WASHINGTON - Defense Secretary Donald H. Rumsfeld said Sunday he anticipates even more violence in Iraq and acknowledged that the insurgency “could go on for any number of years.”

Defeating the insurgency may take as long as 12 years, he said, with Iraqi security forces, not U.S. and foreign troops, taking the lead and finishing the job.

The assessment comes shortly after the latest Associated Press-Ipsos poll showing public doubts about the war reaching a high point — with more than half saying that invading Iraq was a mistake.
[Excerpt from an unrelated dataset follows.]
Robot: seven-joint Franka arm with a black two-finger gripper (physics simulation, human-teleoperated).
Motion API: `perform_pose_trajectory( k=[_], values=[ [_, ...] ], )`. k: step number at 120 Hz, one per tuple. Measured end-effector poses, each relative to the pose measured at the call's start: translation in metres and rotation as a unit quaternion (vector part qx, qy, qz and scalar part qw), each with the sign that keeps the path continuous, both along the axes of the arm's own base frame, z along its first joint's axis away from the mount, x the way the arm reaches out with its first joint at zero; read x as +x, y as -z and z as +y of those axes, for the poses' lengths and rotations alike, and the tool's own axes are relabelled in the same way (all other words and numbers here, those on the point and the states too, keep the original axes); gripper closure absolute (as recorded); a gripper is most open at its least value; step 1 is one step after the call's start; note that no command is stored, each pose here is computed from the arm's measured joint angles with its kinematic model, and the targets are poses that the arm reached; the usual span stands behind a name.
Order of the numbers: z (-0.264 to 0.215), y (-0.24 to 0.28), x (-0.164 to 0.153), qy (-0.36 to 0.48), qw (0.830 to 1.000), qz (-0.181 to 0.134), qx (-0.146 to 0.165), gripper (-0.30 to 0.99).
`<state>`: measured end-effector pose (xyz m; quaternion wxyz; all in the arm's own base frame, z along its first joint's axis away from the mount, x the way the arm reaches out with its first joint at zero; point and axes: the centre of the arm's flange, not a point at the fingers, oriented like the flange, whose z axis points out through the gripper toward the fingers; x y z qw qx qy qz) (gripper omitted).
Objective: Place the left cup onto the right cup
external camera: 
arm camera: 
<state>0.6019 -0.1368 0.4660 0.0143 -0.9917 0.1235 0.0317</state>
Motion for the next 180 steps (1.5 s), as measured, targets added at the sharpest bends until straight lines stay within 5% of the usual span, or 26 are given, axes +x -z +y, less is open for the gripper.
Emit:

The top U.S. commander in the Middle East appealed for public support of the soldiers and their mission. “We don’t need to fight this war looking over our shoulder worrying about the support back home,” Gen. John Abizaid told CNN’s “Late Edition.”

In a deadly week for U.S. forces, an ambush on a convoy carrying female troops killed four Marines, including at least one woman. At least 1,735 members of the U.S. military have died since the war started in March 2003, according to an AP count.

On Sunday, bombings in Mosul and elsewhere in Iraq killed at least 38 people.

Making the rounds
Rumsfeld, making the rounds of the Sunday talk shows, said insurgents want to disrupt the democratic transformation as Iraqi leaders draft a constitution and plan for elections in December to choose a full-term government.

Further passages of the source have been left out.